Here’s a common question that LDS members have probably heard and have probably asked for themselves: if the Church is true, why are our numbers so few? How can the vehicle that is meant to bless the world be such a tiny, inconspicuous speck? And for those of you born into the Church, here’s a corollary: What are the odds that out of all the religions on earth, I was actually born into the “true church” when it has far less than 1% of the earth’s population? If God intends to bless the whole world through the Church, the stats are not especially overwhelming. Not quite 15 million people in a world of 7 billion: we need to reach 70 million members just to get up to 1%.

These are fair questions. If you’re a member of the Church, you are among a very tiny fraction of the earth’s inhabitants. What are the chances of that, if you think about it? Well, if you’re a member of the Church, the odds are actually 100%. Something highly improbable has happened: you’re a member, congratulations! But some people do the math and conclude that given how small our membership is, it is hopelessly improbably that this is the Church that God has created in the last days. And so they walk away from the pearl of great price before them and the precious opportunity they had to live and share the Gospel, just adding to the numbers problem with the subtraction of their faith.

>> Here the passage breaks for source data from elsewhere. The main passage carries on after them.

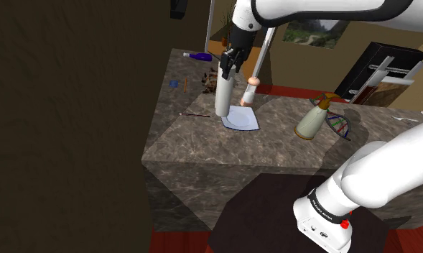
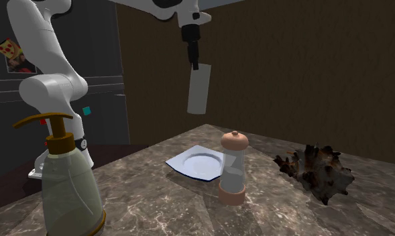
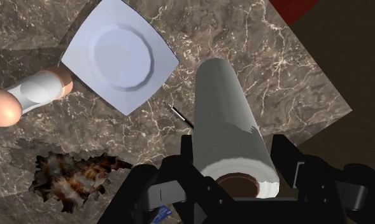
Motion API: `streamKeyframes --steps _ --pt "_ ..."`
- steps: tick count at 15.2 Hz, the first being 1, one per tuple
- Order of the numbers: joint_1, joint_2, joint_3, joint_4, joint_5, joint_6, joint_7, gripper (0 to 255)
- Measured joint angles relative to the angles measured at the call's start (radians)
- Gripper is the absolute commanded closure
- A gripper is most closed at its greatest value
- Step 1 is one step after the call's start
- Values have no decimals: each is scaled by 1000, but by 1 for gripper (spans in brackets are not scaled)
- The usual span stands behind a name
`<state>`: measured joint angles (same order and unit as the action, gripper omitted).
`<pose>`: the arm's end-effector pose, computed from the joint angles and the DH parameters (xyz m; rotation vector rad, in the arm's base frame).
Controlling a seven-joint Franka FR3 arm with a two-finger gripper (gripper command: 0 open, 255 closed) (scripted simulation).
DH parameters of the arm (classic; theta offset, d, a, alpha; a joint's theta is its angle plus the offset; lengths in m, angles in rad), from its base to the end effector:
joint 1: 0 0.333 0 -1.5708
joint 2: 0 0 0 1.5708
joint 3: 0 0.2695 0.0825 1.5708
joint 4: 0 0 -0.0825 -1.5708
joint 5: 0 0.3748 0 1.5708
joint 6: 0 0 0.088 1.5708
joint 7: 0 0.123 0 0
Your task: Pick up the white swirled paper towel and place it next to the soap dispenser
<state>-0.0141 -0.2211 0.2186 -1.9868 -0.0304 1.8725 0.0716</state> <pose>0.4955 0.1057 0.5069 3.0670 0.2115 0.1708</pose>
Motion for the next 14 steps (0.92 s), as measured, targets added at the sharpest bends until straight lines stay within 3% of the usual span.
streamKeyframes --steps 14 --pt "-2 22 -1 208 -3 -187 -8 255"
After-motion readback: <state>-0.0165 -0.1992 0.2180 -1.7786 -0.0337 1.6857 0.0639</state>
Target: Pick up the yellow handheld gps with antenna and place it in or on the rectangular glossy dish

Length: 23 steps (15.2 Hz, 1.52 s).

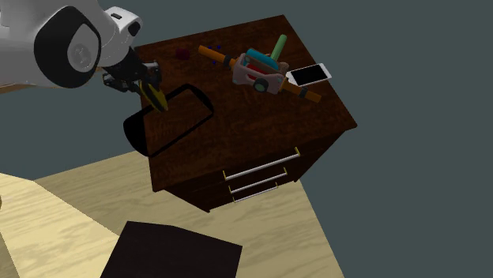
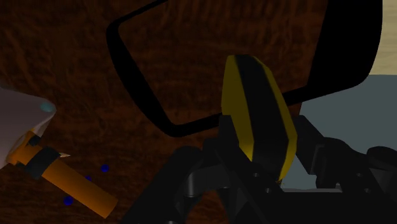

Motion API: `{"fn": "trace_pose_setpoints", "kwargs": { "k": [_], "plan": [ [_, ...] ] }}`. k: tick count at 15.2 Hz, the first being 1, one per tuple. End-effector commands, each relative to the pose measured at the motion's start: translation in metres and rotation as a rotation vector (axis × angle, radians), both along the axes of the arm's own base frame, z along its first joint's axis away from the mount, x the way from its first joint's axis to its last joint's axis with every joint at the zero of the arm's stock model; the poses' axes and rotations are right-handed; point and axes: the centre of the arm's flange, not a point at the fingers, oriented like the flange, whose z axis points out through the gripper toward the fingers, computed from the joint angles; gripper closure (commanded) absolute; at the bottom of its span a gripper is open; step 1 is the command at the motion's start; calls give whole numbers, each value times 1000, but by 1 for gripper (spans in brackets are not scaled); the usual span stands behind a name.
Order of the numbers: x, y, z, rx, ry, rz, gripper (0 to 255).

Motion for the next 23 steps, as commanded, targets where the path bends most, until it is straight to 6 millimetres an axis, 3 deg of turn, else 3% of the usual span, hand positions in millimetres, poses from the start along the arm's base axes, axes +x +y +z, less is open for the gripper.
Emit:
{"fn": "trace_pose_setpoints", "kwargs": {
  "k": [1, 6, 13, 14, 19, 23],
  "plan": [
    [0, 0, -11, 0, -1, 0, 255],
    [0, 0, -35, 0, -1, 0, 255],
    [0, 0, -35, 0, -1, 0, 255],
    [0, 0, -35, 0, -1, 0, 0],
    [0, 0, -35, 0, -1, 0, 0],
    [-10, -2, 14, 0, -1, 0, 0]
  ]
}}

The improbabilities really start to multiply when you look at the big picture of human life on planet earth. This planet, so perfect for our needs, is wildly improbable. But it’s the universe itself that stirs me with improbable wonder. It is so improbable that the fundamental forces of nature could be so fine tuned as to allow a universe to exist that isn’t all black holes or scattered dust, in which stars can exist with orbiting planets, where the wonders of the water molecule and the carbon atom can even be found. Even if we take the existence of an Omniscient God for granted, I am honestly astounded and delighted, of course, that a solution was even possible, that within the parameters governing space and matter, a combination could be found that would allow all this, the glories of the cosmos and of life on planet earth, to even be creatable. It is so improbable! Yet here we are, in this spectacular mortal journey, able to choose and think and love, and able to be tempted to disregard it all and walk away from the even greater wonders prepared for us in the future.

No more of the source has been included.